What’s most striking is how mainstream DevOps tools are adapting to embedded workflows. They’re paying attention to how we develop products and working to ensure we have the tools and workflows needed to be successful.
Several vendors showcased automated hardware-in-the-loop (HIL) testing running in CI/CD, allowing firmware to be validated across multiple hardware configurations before engineers ever flash a physical device. This is a game-changer, especially for teams working on multicore, safety-critical, and AI-enabled embedded systems.
The message from Embedded World 2025 was clear:
- Security and compliance are no longer optional
- Security and compliance must be automated.
- Embedded software is finally joining the modern development world.
DevOps is no longer just a buzzword in embedded—it’s becoming the standard.
If you are interested in diving a bit deeper, Darwin Sanoy put together a great series of tutorials that you can find at https://gitlab.com/guided-explorations/embedded/workshops/embedded-devops-workshop-refactoring-to-ci/-/blob/main/README.md?ref_type=heads
The Bottom Line
If Embedded World 2025 made anything clear, it’s this: Embedded software development is undergoing a fundamental shift.
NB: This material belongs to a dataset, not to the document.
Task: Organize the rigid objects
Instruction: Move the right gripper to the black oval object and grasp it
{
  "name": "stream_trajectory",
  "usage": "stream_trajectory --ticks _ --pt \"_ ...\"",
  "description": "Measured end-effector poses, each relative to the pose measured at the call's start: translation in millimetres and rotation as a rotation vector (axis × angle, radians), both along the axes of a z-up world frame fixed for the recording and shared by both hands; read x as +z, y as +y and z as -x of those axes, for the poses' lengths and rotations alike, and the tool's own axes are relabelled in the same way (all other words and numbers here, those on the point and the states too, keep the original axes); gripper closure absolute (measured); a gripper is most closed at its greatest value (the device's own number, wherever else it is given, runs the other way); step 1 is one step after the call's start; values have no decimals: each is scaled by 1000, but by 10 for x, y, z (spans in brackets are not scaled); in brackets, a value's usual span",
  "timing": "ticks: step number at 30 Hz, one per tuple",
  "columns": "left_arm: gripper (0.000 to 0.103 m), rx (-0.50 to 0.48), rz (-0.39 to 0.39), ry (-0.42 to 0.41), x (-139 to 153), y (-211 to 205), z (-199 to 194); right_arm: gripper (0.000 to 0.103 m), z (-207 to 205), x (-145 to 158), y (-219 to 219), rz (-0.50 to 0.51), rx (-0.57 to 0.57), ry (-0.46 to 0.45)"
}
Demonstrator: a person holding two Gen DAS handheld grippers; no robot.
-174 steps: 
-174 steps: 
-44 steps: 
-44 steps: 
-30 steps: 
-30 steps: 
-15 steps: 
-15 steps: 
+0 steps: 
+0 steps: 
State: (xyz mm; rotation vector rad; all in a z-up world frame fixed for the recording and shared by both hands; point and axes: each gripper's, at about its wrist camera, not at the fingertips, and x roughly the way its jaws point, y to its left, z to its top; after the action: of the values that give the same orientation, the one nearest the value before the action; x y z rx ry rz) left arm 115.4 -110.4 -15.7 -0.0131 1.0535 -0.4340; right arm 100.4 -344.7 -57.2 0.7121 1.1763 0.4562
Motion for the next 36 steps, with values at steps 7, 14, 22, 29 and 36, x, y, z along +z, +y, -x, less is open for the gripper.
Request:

- Commercial tools like those provided by IAR are starting to support open-source initiatives within the industry, allowing us to balance the best of both worlds.
- Zephyr is taking over. It’s no longer just another RTOS; it’s becoming the RTOS.
- AI is becoming embedded. Whether it’s hardware acceleration, automated testing, or design automation, AI is here to stay.
- Multicore is the new normal. From NPUs to real-time scheduling, embedded systems are moving beyond single-core designs.
- DevOps is now mainstream. The days of embedded software teams resisting CI/CD, security automation, and cloud-based workflows are over.
If you’re still building firmware like you did five years ago, it’s time to take a hard look at how modern embedded development is evolving. The tools are there. The industry is moving forward. The only question is: Are you?